Faith-based entrepreneurial navigator and founder of Core Score, LLC.

 

As the principal and CEO of Core Score, I can tell you that the percentage of business leaders who have never heard of reinsurance (private insurance; self insurance) is staggering.
We find it interesting that it took 50 years for the well-known 401k platform to be commonplace in American business; In the spirit of strategic, timely and effective education, Core Score’s representatives are trained and experienced COACHES and NAVIGATORS serving business leaders with strategic business applications including reinsurance. A good reinsurance model is effective, easily adaptable and strategic benefitting qualified candidates. Let’s look at 10 things you should consider if you are exploring this popular platform dating back to the 1600s.

10 Things to Know

1. CHOOSE a PROVIDER which meets the FOUR-WAY TEST

There are many providers in the marketplace, and you should absolutely choose one which is seasoned, compliant, service oriented and communicative.

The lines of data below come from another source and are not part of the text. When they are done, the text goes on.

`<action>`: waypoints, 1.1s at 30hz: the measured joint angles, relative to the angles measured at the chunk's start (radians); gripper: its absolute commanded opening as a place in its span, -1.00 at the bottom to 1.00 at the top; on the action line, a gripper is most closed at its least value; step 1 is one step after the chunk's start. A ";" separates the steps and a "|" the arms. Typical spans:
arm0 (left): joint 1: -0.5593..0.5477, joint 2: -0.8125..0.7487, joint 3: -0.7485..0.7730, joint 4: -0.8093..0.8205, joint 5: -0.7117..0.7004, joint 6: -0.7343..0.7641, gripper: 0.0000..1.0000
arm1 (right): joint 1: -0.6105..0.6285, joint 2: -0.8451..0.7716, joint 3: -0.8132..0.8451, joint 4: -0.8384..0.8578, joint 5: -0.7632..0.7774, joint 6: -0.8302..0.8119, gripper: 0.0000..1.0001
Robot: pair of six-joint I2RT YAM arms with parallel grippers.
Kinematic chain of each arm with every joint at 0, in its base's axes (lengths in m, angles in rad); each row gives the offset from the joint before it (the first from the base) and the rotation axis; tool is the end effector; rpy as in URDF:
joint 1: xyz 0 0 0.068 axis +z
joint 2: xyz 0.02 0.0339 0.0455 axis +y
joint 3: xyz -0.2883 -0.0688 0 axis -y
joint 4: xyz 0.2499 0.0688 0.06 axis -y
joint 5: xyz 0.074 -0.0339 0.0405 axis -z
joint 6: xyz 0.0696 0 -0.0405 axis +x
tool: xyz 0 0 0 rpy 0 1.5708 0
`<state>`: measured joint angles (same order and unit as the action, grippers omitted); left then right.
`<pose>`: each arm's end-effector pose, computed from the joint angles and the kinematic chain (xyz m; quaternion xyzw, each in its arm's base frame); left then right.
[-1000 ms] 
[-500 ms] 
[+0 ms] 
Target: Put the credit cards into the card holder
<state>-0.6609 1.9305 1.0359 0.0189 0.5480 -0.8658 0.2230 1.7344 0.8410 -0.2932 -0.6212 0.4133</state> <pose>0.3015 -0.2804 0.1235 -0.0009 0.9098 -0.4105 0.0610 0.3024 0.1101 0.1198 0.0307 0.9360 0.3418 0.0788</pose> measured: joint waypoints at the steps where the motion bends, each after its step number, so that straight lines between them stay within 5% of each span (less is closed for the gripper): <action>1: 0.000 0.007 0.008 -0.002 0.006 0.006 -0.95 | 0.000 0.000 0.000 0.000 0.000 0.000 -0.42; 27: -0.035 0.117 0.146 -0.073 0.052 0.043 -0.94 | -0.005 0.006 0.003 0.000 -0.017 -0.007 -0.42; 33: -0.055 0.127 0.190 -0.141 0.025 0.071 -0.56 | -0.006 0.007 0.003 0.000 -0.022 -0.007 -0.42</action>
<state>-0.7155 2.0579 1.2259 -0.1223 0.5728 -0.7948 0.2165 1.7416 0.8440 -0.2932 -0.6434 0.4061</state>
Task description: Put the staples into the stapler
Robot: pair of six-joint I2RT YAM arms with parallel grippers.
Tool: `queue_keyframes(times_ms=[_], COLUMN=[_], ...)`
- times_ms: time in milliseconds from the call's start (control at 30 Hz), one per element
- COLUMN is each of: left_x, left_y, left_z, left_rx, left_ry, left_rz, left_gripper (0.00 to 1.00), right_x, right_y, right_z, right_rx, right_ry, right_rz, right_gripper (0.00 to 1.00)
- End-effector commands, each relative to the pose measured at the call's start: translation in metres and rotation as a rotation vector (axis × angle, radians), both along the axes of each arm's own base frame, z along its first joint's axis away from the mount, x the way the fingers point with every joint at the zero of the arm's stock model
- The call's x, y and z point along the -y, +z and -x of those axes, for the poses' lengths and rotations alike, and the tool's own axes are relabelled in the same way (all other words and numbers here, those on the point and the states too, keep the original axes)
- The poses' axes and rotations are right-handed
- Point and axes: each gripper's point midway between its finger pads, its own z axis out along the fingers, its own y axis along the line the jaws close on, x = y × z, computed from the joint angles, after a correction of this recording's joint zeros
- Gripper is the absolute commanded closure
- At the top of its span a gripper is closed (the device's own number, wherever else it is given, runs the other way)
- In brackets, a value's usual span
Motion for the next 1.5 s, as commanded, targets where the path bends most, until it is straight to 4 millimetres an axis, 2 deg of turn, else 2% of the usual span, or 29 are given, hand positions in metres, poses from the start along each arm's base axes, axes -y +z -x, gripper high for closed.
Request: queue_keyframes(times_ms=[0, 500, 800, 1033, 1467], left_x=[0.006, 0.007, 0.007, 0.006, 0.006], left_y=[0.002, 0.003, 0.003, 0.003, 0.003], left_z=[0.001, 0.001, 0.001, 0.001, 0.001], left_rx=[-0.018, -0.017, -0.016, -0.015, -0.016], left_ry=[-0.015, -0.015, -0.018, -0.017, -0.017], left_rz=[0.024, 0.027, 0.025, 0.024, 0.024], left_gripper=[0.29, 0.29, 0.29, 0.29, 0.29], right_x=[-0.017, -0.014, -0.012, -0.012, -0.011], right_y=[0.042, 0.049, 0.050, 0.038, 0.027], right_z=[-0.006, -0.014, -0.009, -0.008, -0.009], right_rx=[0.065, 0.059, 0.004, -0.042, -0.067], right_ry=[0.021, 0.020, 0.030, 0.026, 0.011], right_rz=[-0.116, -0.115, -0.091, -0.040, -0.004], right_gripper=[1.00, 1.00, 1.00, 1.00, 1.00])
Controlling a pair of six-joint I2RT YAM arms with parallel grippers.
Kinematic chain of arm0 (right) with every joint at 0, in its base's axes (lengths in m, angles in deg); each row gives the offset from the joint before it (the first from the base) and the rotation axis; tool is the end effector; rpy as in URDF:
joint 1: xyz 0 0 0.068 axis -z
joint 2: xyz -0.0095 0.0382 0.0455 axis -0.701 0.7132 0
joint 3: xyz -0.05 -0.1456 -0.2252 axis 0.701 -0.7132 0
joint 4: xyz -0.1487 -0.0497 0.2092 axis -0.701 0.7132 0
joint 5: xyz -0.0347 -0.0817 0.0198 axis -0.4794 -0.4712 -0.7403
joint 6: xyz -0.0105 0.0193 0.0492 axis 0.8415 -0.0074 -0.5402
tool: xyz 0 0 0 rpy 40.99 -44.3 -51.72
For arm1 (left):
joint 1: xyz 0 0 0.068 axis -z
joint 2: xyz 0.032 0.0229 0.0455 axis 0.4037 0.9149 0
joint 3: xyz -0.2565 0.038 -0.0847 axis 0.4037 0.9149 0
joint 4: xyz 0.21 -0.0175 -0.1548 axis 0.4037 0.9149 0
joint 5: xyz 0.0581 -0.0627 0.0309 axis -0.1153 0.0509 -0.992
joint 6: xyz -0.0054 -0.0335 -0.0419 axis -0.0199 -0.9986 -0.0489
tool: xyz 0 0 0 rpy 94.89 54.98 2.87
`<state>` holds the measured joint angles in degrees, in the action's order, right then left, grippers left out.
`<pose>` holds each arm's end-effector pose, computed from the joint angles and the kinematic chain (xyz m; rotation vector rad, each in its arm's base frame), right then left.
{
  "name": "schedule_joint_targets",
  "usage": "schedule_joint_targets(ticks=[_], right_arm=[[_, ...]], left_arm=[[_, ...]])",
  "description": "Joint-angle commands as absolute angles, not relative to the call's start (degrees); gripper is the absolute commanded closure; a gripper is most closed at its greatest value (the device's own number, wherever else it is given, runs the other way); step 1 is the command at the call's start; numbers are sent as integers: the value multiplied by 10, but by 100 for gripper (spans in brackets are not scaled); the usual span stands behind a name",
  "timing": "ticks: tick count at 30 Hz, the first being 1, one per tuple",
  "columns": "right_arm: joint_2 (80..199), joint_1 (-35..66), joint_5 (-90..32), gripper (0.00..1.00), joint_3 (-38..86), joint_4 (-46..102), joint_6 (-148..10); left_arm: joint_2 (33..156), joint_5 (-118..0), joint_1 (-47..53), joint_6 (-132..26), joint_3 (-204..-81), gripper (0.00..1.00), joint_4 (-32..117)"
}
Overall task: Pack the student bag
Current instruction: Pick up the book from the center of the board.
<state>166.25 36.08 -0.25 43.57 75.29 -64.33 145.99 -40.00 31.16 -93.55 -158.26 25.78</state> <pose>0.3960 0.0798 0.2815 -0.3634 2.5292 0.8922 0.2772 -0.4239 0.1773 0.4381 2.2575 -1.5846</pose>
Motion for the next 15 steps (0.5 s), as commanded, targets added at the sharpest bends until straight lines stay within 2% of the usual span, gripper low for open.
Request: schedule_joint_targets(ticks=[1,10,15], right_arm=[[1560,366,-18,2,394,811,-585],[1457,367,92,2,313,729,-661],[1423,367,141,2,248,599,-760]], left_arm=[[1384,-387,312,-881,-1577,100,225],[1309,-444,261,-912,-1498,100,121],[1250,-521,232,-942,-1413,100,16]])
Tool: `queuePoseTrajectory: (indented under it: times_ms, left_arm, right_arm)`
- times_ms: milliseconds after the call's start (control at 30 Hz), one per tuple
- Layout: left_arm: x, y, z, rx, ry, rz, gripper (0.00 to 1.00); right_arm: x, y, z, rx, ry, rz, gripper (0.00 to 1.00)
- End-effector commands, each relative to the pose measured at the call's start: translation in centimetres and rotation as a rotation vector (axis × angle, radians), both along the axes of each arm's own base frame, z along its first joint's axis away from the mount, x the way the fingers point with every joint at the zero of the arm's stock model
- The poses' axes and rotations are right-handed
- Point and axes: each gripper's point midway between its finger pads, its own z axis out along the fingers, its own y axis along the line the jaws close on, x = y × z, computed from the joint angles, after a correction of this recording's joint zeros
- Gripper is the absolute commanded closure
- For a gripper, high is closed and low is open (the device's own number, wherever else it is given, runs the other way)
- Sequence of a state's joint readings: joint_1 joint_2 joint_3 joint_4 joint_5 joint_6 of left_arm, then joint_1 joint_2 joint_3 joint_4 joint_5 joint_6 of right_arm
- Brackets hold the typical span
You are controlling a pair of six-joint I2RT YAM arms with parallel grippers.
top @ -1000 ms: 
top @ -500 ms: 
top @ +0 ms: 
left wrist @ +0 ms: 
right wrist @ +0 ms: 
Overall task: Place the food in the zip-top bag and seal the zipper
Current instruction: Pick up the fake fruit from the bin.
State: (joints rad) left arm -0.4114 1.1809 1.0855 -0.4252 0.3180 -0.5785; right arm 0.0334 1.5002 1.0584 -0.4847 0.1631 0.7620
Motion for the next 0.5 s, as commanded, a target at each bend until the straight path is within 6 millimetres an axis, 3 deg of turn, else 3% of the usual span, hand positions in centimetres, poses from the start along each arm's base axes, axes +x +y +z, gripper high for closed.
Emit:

We believe the ‘four-way test’ includes these compliant attributes and critical elements befitting a best-in-class provider:

1) Risk Shifting

Insured contracts with and shifts risk to independent third-party insurer

2) Risk Distribution

3) Insurance Risk

Actuarially determined and supported – actual risks of insured that are under insured or uninsured

4) Insurance in the Commonly Accepted Sense

Meets Controlled Group Rules

Ceding fees are a percentage of the premiums paid

2. MANAGE RISK MORE EFFICIENTLY

Traditional insurers cover a large portion of the risks business owners face. However, as many business owners learned during the COVID-19 pandemic, their policies are often limited or exclude coverage. In other words, there are “below the surface” risks inherent to any business operation.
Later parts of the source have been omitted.